- NASDAQ:BBBY fell by 9.29% during Tuesday’s trading session.
- Retail traders are still hoping for another BBBY short squeeze.
- AMC, APE, GME all slump as Monday’s gains were erased.
NASDAQ:BBBY could not extend its momentum from Monday’s session, as the home furnishing retailer prepares to deliver its turnaround plan on Wednesday. Shares of BBBY slumped lower by 9.29% on Tuesday and closed the trading day at a price of $12.11. Stocks extended their slide as all three major indices closed lower for the third consecutive day. The fallout from Chairman Powell’s Jackson Hole speech continued, buoyed by new economic data that suggests the US economy might be stronger than we think. Investors are anticipating that the Fed will continue its hawkish stance on lowering inflation.
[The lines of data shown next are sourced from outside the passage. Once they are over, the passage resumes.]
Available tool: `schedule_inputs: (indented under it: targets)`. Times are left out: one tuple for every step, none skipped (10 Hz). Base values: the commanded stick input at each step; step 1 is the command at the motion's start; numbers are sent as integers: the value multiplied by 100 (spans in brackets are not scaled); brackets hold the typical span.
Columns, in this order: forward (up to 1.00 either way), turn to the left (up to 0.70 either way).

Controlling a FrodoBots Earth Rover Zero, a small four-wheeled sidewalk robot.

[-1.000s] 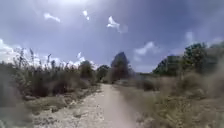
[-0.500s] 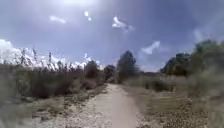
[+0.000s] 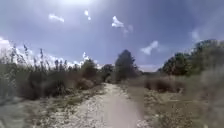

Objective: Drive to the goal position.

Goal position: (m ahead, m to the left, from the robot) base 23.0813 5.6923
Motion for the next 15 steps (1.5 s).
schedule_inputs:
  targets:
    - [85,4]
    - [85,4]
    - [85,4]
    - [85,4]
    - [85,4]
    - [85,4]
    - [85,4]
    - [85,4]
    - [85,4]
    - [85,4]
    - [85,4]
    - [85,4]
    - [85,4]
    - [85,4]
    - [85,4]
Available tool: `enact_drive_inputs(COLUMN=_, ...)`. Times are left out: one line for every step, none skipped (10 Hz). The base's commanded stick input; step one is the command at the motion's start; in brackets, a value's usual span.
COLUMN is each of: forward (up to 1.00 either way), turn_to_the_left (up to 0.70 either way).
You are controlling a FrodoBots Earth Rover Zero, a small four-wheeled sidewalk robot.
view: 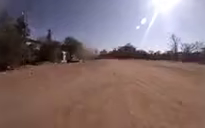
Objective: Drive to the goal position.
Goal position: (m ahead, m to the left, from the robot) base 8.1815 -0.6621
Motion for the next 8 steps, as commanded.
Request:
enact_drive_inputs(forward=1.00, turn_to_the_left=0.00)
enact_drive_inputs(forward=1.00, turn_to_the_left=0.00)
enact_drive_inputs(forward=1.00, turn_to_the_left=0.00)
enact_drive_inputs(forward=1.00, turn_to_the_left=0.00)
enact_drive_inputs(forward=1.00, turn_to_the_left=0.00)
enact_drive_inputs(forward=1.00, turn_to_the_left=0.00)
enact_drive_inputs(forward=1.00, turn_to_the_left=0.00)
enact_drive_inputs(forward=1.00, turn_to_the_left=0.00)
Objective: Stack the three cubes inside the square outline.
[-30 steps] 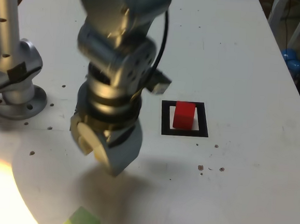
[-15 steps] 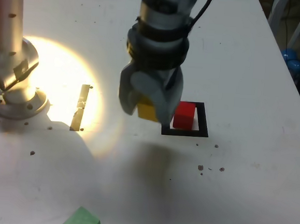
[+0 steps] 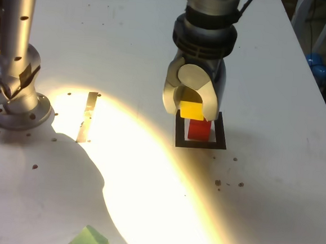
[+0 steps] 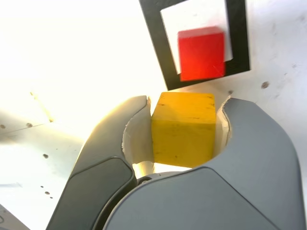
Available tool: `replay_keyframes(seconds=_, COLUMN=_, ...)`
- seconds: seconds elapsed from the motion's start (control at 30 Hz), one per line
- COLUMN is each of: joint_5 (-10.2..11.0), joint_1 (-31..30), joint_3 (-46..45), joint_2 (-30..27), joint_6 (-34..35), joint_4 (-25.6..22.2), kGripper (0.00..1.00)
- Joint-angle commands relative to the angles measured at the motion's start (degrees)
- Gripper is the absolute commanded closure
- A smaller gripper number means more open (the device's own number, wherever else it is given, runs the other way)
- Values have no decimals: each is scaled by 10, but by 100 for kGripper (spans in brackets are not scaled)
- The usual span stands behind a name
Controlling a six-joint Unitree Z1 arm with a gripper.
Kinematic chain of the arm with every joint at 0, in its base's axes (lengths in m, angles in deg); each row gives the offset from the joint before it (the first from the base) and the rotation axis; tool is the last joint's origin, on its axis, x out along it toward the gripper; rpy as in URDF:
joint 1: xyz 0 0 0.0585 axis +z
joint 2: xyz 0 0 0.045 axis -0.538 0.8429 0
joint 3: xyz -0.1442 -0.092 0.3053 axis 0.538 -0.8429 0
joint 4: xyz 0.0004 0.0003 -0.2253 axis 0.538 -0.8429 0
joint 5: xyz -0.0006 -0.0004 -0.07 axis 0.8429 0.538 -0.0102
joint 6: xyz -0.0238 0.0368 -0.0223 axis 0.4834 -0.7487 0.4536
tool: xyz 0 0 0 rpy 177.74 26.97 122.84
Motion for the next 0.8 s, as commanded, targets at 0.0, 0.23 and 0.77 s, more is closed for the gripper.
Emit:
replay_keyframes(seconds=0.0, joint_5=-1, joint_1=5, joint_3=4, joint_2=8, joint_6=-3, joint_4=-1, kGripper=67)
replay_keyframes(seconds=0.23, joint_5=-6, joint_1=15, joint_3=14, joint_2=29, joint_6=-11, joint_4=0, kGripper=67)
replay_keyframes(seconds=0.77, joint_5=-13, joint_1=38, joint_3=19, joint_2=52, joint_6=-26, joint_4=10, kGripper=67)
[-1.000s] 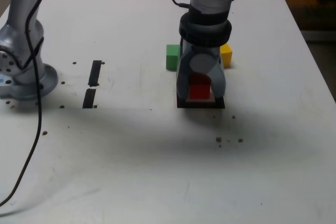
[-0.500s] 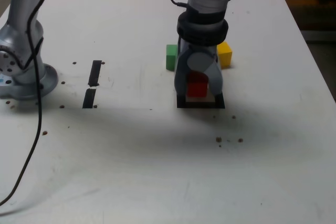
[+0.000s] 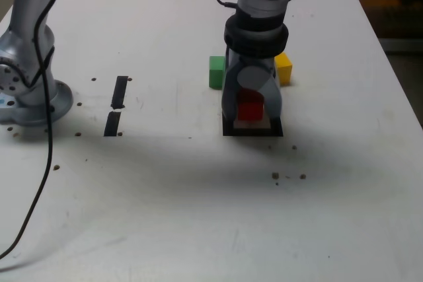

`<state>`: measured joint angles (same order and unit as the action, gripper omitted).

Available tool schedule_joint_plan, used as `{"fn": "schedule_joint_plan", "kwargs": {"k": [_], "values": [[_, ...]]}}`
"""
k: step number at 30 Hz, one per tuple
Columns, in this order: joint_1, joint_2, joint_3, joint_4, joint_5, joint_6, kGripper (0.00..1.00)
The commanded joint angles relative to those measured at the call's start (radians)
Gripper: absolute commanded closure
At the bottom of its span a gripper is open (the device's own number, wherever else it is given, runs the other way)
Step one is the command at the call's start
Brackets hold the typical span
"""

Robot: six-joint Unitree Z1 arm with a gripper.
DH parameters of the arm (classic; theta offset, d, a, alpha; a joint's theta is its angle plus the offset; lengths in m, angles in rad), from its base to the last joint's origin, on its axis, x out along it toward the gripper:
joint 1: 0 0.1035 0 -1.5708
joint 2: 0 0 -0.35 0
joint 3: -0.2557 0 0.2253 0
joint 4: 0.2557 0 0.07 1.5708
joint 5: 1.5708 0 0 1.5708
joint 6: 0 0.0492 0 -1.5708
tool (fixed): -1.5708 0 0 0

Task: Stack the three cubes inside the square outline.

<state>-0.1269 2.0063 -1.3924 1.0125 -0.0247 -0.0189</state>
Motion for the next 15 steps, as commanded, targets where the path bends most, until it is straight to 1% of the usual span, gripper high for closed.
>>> {"fn": "schedule_joint_plan", "kwargs": {"k": [1, 7, 11, 15], "values": [[0.001, 0.001, 0.001, -0.004, 0.001, 0.001, 0.47], [0.001, 0.003, 0.005, -0.018, 0.007, 0.003, 0.39], [0.001, 0.003, 0.011, -0.024, 0.01, 0.004, 0.35], [0.001, 0.001, 0.016, -0.022, 0.014, 0.004, 0.35]]}}
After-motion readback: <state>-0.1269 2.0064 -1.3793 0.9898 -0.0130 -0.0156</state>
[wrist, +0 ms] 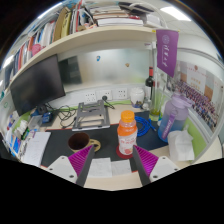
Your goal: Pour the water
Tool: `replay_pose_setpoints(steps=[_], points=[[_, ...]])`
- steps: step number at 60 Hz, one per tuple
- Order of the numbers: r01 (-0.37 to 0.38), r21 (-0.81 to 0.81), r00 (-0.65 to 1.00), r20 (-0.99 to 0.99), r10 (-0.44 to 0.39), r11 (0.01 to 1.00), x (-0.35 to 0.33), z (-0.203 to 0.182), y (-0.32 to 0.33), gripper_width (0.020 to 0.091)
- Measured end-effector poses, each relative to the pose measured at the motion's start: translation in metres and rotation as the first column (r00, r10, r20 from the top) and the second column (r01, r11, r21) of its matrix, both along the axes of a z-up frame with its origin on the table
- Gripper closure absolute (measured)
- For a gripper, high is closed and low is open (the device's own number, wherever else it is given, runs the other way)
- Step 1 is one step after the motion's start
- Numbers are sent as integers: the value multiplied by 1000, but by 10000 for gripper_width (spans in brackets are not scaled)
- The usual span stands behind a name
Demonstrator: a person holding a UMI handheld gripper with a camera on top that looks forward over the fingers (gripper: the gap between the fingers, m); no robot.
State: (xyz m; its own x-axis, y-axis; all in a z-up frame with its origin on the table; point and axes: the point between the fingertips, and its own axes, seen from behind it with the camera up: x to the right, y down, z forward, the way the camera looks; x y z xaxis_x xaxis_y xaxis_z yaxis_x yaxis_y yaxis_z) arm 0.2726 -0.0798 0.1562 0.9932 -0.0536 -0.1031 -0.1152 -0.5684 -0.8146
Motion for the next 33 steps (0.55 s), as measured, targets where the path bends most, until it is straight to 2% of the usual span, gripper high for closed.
replay_pose_setpoints(steps=[5, 17, 33], points=[[1, 7, 999, 44, -1, 1000, 5, 23, -4, 325], [-71, 20, 995, 68, 69, 997, -4, 57, -19, 320], [-53, 26, 993, 111, 50, 998, 5, 75, -28, 324]])
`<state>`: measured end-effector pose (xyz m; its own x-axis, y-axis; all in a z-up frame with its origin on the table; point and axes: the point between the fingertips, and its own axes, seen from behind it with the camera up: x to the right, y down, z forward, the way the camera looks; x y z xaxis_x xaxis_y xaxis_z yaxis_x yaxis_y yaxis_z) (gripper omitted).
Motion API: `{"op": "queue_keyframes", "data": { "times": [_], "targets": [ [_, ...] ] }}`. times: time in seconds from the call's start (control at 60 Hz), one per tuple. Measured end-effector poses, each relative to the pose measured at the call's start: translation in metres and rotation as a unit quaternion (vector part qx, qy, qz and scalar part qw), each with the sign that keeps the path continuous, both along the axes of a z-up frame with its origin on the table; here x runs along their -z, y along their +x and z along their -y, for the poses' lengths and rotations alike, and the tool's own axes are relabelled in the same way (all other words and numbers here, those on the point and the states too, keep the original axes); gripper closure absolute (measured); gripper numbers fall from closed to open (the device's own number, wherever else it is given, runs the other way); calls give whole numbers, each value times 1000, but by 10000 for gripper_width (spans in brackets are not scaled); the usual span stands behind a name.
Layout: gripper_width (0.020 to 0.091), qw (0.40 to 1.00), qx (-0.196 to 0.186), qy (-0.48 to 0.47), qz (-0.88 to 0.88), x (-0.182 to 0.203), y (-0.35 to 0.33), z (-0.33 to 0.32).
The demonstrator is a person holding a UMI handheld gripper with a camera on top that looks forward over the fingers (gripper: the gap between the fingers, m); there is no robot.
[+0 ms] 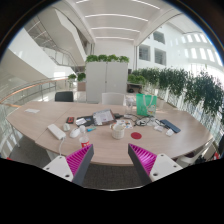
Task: Pour water
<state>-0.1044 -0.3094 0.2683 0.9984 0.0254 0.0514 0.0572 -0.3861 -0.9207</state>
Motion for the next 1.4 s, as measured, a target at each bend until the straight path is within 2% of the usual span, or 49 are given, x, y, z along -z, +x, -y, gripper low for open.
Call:
{"op": "queue_keyframes", "data": {
  "times": [0.183, 0.483, 0.75, 1.0, 1.067, 1.1, 1.217, 1.333, 1.367, 1.4],
  "targets": [
    [281, 1000, 27, 6, 1, 15, 10, 1],
    [279, 1000, 14, 6, -12, 66, 5, -17],
    [276, 997, -59, -1, -50, 122, -65, -47],
    [279, 990, -132, 15, -47, 180, -150, -146],
    [297, 989, -140, 13, -39, 198, -162, -174],
    [278, 989, -144, 11, -38, 209, -161, -189],
    [275, 989, -136, 23, -51, 206, -173, -227],
    [278, 988, -148, 33, -42, 211, -182, -258],
    [313, 987, -154, 34, -37, 210, -184, -263],
    [448, 986, -161, 28, -33, 215, -188, -266]
  ]
}}
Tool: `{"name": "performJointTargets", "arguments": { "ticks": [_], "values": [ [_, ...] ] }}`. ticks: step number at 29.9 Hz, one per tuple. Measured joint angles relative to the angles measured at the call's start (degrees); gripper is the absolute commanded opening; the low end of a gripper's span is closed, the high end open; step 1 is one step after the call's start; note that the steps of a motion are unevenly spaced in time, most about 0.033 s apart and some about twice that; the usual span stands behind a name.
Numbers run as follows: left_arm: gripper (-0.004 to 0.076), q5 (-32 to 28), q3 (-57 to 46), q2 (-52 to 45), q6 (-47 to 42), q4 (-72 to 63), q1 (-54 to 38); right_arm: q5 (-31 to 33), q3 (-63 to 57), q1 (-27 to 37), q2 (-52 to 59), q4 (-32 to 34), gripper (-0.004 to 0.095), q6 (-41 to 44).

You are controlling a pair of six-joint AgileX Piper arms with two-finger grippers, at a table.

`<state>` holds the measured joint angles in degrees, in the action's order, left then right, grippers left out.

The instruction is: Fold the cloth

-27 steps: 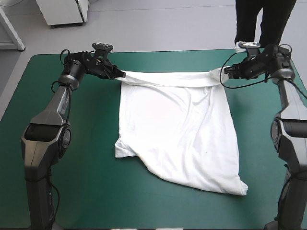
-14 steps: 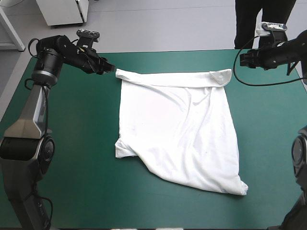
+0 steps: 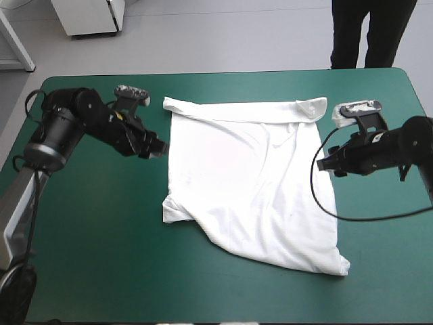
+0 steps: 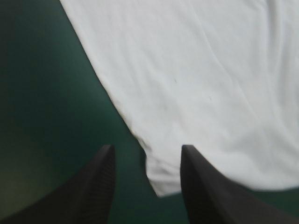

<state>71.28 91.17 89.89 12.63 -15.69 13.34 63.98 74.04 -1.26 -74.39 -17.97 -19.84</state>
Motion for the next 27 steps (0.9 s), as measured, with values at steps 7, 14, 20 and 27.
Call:
{"name": "performJointTargets", "arguments": {
  "ticks": [7, 14, 20, 27],
  "values": [
    [0.0330, -0.27, -20.19, -8.31, -0.06, 0.20, 1.62, -0.82, -8.90, -5.34, 9.72, 8.54, 0.0539, 6.67],
    [0.0330, -7.07, -29.08, -7.38, 2.27, 0.19, 1.76, -0.86, -12.69, -6.10, 11.75, 13.88, 0.0539, 10.37],
    [0.0330, -10.90, -29.58, -2.62, 5.79, -1.26, 1.76, -0.99, -12.88, -6.10, 11.75, 14.97, 0.0539, 10.95],
    [0.0369, -11.86, -29.58, 2.72, 8.87, -4.56, 1.76, -1.19, -12.88, -6.10, 11.75, 16.02, 0.0538, 11.01]
  ]
}}
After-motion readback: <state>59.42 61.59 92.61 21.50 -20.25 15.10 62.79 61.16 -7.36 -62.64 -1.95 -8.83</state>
Overall, the Dow Jones dropped by 308 basis points, while the S&P 500 and the NASDAQ fell by 1.10% and 1.12% respectively during the session.
Retail traders continue to look for a short squeeze opportunity with Bed Bath and Beyond. Even though GameStop (NYSE:GME) Chairman Ryan Cohen has sold his stake, it seems that meme stock traders continue to have interest. On Tuesday a staggering 106 million shares were traded, which is up from its recent daily average of 39 million shares. Whether another short squeeze happens or not is anyone’s guess, but the sentiment from retail traders cannot be denied.
BBBY stock price
Other meme stocks were falling alongside BBBY on Tuesday, as the entire sector succumbed to the market sell off. Shares of AMC (NYSE:AMC) and APE (NYSE:APE) fell by 2.11% and 14.05% respectively. This brings the ‘true value’ of AMC’s stock down to about $14.47 per share. GameStop was also trading lower as the stock fell by 5.42% which pushed the price below the $30.00 threshold.